• **Task to complete**: Would you give the listing again exactly, without its images?
____________________
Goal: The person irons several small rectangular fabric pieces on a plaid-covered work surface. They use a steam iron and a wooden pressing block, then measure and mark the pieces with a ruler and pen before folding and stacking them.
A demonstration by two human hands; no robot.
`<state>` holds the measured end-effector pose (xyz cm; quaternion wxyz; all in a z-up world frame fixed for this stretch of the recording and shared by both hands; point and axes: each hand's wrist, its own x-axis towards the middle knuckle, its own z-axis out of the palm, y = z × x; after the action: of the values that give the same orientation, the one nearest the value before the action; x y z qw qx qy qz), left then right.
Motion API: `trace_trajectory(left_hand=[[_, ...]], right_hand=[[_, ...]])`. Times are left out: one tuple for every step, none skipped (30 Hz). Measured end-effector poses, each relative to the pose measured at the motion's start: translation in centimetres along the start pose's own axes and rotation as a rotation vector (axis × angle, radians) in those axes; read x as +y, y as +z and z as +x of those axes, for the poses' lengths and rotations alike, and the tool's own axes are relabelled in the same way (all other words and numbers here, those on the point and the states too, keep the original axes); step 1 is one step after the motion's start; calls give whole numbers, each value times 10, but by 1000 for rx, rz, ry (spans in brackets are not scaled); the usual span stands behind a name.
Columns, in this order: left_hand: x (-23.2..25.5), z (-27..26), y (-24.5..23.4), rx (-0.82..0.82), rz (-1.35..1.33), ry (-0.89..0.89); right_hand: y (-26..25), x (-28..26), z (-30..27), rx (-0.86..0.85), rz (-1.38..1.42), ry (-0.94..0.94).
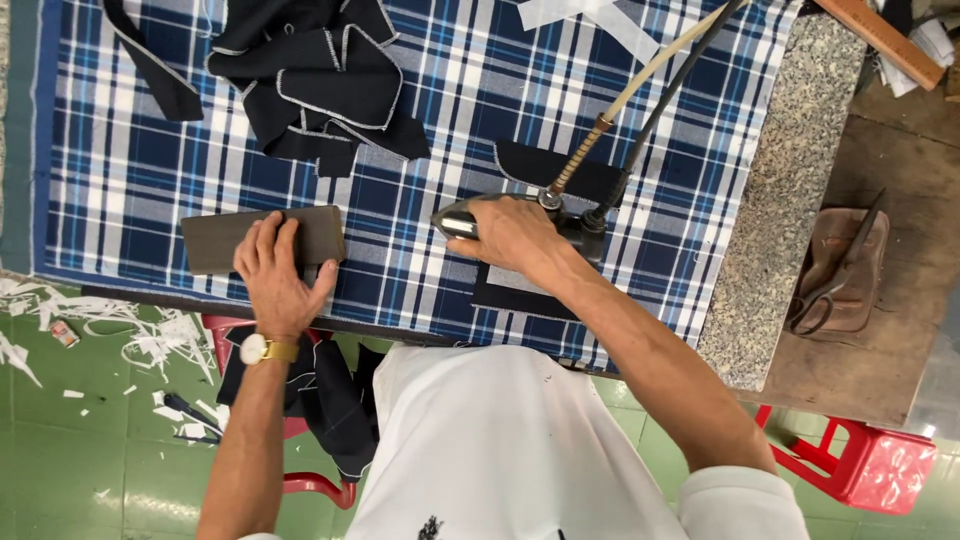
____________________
• **Response**:
Goal: The person irons several small rectangular fabric pieces on a plaid-covered work surface. They use a steam iron and a wooden pressing block, then measure and mark the pieces with a ruler and pen before folding and stacking them.
A demonstration by two human hands; no robot.
`<state>` holds the measured end-effector pose (xyz cm; quaternion wxyz; all in a z-up world frame fixed for this stretch of the recording and shared by both hands; point and axes: each hand's wrist, its own x-axis towards the middle knuckle, its own z-axis out of the palm, y = z × x; after the action: of the values that give the same orientation, the one nearest the value before the action; x y z qw qx qy qz), left then right.
Motion API: `trace_trajectory(left_hand=[[_, ...]], right_hand=[[_, ...]])`. Times are left out: one tuple for every step, none skipped (30 Hz). Measured end-effector poses, each relative to the pose measured at the motion's start: translation in centimetres along the start pose's own axes and rotation as a rotation vector (axis × angle, radians) in those axes; read x as +y, y as +z and z as +x of those axes, for the poses' lengths and rotations alike, and the tool's own axes are relabelled in the same way (all other words and numbers here, those on the point and the states too, keep the original axes); step 1 is one step after the motion's start; calls give whole numbers, each value times 10, but by 1000 for rx, rz, ry (spans in brackets are not scaled); the usual span stands behind a name.
Columns, in this order: left_hand: x (-23.2..25.5), z (-27..26), y (-24.5..23.4), rx (-0.82..0.82), rz (-1.35..1.33), ry (-0.89..0.89); right_hand: y (-26..25), x (-28..26), z (-30..27), rx (-0.86..0.85), rz (-1.38..1.42), ry (-0.94..0.94).

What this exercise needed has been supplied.